**WHAT YOU HAVE TO DO**
From the line containing "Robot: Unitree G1" onward, every line of the entries is to be set down exactly, the last line included.

——————————

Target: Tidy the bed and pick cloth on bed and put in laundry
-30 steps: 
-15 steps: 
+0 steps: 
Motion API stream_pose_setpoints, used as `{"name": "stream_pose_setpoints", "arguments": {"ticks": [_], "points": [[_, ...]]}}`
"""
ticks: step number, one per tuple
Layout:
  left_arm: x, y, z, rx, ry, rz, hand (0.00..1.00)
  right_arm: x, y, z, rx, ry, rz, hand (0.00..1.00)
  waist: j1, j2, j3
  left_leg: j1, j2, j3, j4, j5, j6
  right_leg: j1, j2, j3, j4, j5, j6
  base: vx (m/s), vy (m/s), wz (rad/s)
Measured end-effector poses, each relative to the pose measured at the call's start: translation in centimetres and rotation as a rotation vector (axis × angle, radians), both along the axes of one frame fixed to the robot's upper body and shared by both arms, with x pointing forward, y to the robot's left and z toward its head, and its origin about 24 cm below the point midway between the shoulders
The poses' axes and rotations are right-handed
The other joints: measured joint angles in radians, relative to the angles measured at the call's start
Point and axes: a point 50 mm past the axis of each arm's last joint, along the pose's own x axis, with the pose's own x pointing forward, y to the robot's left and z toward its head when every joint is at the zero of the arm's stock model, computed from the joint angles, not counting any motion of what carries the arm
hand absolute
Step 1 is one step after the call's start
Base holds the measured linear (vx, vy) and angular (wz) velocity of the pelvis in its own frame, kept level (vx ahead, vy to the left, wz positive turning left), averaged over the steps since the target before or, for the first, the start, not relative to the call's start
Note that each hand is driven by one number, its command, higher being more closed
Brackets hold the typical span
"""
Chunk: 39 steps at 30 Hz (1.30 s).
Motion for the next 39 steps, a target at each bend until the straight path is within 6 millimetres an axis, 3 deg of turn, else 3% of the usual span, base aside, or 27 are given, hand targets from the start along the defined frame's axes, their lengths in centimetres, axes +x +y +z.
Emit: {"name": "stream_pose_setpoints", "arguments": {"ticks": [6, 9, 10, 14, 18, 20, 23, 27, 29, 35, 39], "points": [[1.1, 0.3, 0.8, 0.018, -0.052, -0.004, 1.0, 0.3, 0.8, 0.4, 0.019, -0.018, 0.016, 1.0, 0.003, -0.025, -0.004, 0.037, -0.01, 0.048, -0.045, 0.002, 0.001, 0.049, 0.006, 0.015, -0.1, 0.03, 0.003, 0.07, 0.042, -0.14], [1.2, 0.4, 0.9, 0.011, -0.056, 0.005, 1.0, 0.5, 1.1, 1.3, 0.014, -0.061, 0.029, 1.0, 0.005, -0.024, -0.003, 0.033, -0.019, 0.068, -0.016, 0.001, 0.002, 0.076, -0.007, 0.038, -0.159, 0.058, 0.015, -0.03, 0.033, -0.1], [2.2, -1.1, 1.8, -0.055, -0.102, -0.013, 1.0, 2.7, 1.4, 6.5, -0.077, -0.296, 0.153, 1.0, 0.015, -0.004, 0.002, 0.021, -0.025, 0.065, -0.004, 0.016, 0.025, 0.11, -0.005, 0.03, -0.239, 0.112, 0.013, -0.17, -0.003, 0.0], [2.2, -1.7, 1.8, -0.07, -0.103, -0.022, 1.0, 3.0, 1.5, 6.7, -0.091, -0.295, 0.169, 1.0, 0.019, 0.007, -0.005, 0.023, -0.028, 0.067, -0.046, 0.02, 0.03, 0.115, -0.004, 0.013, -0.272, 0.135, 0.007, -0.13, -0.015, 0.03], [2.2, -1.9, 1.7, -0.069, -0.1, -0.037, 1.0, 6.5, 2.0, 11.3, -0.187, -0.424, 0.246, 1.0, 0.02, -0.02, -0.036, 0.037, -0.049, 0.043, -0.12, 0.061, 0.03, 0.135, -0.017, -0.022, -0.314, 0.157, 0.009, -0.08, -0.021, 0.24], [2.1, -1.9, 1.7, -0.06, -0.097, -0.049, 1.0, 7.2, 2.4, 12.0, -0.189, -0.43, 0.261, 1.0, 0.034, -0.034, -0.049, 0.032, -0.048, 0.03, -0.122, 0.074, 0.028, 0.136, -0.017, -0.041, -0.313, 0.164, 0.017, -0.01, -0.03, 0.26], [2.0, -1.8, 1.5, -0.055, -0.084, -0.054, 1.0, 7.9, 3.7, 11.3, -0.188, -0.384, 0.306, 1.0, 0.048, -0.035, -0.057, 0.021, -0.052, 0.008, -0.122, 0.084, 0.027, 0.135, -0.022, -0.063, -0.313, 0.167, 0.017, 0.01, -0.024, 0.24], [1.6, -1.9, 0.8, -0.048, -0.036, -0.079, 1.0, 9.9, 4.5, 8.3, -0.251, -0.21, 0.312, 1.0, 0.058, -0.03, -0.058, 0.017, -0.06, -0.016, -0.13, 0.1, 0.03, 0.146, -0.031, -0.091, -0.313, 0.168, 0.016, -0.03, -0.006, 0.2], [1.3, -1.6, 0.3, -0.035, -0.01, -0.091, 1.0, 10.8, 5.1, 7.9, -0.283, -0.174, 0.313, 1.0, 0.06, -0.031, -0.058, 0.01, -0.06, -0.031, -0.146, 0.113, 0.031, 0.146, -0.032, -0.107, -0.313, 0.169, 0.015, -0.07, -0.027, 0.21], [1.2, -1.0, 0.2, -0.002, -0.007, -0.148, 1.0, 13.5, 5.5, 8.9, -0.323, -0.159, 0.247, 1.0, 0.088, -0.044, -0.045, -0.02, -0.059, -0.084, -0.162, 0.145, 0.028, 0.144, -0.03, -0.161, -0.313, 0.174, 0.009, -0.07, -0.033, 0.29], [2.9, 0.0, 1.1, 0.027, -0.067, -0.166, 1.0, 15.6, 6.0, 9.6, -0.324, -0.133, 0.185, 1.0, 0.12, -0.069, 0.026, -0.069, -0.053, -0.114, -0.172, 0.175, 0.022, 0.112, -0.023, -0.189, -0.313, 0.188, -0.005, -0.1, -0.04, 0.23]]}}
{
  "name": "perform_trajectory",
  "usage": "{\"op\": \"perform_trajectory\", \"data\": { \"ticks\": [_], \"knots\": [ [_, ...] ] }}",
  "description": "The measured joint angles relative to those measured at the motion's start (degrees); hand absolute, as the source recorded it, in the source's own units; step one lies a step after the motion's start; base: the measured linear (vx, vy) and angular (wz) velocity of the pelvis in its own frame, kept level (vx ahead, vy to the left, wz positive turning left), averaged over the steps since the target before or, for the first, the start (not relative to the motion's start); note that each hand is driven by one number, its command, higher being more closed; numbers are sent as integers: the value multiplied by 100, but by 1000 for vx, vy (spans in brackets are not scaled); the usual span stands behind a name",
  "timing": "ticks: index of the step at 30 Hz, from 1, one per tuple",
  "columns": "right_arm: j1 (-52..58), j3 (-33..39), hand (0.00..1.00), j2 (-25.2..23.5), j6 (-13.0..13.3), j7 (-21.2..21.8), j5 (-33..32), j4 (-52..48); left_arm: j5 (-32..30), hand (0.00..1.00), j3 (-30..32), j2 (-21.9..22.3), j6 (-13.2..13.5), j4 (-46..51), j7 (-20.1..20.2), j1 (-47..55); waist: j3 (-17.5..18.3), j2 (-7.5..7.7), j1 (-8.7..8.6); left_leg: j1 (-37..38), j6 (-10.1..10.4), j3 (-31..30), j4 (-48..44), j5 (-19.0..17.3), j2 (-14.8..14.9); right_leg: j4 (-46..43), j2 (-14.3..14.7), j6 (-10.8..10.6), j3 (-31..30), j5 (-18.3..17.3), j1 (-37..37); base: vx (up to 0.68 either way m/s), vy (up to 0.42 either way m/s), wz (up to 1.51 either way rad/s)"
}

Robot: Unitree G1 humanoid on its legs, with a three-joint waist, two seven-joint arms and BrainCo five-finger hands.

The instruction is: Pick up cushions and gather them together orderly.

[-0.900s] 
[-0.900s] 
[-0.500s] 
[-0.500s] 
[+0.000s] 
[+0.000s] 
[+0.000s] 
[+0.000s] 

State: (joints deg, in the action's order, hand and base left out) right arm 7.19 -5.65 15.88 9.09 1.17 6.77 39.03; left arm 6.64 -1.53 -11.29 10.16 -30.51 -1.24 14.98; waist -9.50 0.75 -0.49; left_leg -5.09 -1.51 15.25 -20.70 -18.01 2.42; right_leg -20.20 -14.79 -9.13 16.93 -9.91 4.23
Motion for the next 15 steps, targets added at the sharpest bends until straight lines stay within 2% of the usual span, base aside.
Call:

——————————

**SOLUTION TO THIS PROBLEM**
Robot: Unitree G1 humanoid on its legs, with a three-joint waist, two seven-joint arms and BrainCo five-finger hands.

The instruction is: Pick up cushions and gather them together orderly.

[-0.900s] 
[-0.900s] 
[-0.500s] 
[-0.500s] 
[+0.000s] 
[+0.000s] 
[+0.000s] 
[+0.000s] 

State: (joints deg, in the action's order, hand and base left out) right arm 7.19 -5.65 15.88 9.09 1.17 6.77 39.03; left arm 6.64 -1.53 -11.29 10.16 -30.51 -1.24 14.98; waist -9.50 0.75 -0.49; left_leg -5.09 -1.51 15.25 -20.70 -18.01 2.42; right_leg -20.20 -14.79 -9.13 16.93 -9.91 4.23
Motion for the next 15 steps, targets added at the sharpest bends until straight lines stay within 2% of the usual span, base aside.
Call:

No further answer is required.